Kathrin Stainer-Hämmerle: Die gesetzliche Gleichstellung war vor allem ein Kampf der 1970er-Jahre. Daher gibt es heute gesetzlich verankerte Diskriminierung von Frauen nicht mehr. Heute geht es um eine Bevorzugung von Frauen per Gesetz durch positive Diskriminierung, etwa mit dem Instrument der Quote. Das ist weitaus schwieriger zu argumentieren.

STANDARD: Warum? Dass Frauen in verschiedenen Bereichen unterrepräsentiert sind, auch in der Politik, ist eine Tatsache.

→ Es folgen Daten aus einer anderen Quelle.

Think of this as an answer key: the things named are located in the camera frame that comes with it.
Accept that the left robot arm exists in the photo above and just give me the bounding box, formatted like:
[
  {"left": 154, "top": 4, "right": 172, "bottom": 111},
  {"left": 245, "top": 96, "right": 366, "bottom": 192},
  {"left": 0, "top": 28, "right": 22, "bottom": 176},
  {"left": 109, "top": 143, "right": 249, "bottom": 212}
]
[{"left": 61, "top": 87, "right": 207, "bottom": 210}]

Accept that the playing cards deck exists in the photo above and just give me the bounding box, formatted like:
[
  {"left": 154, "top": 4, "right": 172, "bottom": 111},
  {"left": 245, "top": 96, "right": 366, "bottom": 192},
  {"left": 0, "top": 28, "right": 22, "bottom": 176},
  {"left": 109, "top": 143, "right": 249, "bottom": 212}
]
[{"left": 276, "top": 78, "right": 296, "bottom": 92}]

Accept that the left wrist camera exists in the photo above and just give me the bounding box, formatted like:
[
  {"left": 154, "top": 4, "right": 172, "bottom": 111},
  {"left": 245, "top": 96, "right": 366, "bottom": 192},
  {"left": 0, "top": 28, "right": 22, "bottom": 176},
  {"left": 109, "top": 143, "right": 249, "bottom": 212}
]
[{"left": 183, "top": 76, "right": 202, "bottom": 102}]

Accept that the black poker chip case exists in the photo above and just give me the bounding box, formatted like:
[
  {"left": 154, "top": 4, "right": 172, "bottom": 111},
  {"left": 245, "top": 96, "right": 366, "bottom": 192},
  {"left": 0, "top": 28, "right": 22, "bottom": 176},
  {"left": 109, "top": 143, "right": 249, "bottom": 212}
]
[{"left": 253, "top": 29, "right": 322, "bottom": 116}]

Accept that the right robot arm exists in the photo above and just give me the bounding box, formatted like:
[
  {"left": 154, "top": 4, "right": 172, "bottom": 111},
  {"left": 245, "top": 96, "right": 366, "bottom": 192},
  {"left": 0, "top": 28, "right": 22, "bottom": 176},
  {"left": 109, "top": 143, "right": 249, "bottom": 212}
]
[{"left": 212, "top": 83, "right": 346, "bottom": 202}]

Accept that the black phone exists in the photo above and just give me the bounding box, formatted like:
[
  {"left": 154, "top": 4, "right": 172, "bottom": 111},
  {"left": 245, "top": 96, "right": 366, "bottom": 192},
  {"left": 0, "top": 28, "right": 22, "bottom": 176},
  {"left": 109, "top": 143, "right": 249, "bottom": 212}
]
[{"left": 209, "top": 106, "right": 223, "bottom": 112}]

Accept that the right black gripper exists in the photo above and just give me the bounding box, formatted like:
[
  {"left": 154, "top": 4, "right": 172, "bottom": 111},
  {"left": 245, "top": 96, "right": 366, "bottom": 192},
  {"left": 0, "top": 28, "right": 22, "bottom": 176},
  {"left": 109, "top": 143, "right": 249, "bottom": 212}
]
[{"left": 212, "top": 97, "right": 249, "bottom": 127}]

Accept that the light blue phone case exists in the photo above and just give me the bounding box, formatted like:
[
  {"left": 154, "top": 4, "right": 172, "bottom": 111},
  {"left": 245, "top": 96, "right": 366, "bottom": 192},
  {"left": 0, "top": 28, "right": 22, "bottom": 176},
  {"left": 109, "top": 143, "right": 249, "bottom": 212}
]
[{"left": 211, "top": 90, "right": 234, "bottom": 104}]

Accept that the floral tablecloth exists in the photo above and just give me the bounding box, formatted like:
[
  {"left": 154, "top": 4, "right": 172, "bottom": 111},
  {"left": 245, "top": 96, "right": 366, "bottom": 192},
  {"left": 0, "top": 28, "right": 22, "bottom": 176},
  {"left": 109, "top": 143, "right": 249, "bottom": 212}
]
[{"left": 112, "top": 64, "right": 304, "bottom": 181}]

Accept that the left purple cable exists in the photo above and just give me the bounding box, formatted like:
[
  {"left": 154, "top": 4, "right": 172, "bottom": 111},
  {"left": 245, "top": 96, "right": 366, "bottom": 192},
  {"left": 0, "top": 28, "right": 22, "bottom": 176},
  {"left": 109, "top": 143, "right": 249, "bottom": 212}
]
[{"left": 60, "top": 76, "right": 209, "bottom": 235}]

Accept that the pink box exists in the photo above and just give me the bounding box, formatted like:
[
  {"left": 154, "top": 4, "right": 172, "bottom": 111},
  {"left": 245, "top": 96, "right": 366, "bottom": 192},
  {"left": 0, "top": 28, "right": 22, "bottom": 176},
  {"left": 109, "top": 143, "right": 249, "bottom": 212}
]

Stainer-Hämmerle: Es gibt zwei Ansätze. Entweder fordere ich ein Ideal für beide Geschlechter, wie es zum Beispiel die SPÖ macht: Für sie heißt Gleichstellungspolitik Integration in den Arbeitsmarkt. Für eine traditionelle Arbeiterpartei ist ein erfülltes Leben nur mit einem Fulltimejob vorstellbar. ÖVP und auch FPÖ geht es hingegen darum, dass das Hausfrauen- und Mutterdasein den gleichen Stellenwert hat wie die männliche Erwerbsarbeit. Diese ideologische Differenz wird sich nie auflösen. Es kann daher keinen Konsens darüber geben, was überhaupt das Ziel der Gleichstellung sein soll.

Ein großes Problem liegt daher auch in der großen Koalition, die sich bei allen Themen blockiert, wo es Lösungsansätze gibt, die ideologisch begründet sind: bei der Steuerpolitik, der Frauenpolitik und der Bildungspolitik. Angesichts dieser Bereiche wäre eine Regierung links der Mitte oder rechts der Mitte sicher entscheidungs- und konsensfähiger, sowohl bei den Zielen als auch bei den Instrumenten.

STANDARD: Vereinbarkeit von Kindern und Beruf gilt als Frauensache. Ist das ein Teil des Problems?

Stainer-Hämmerle: Es fällt auf, dass Frauenpolitikerinnen oft familienpolitische Themen aufgreifen. Geht es um Elternschaft oder Familie, sollte das meines Erachtens nicht als Frauenpolitik verkauft werden. Das zeugt von einem bestimmten Verständnis: Frauen sind vor allem ein Teil der Familie und für Kinderbetreuung zuständig. Wenn in einem Parteiprogramm die Vereinbarkeit von Familie und Beruf unter "Frauen" angeführt ist, halte ich das für rückschrittlich.

STANDARD: Für welche Parteien gehören Familien- und Frauenpolitik noch zusammen?

Stainer-Hämmerle: Auf die Trennung dieser Bereiche achten vor allem die Grünen. Der SPÖ passiert es noch hin und wieder, dass Familie und Frauen in einen Topf geworfen werden, während das die FPÖ ganz bewusst macht. An dieser Verbindung lässt sich das in der Partei vorherrschende Frauenbild am raschesten erkennen.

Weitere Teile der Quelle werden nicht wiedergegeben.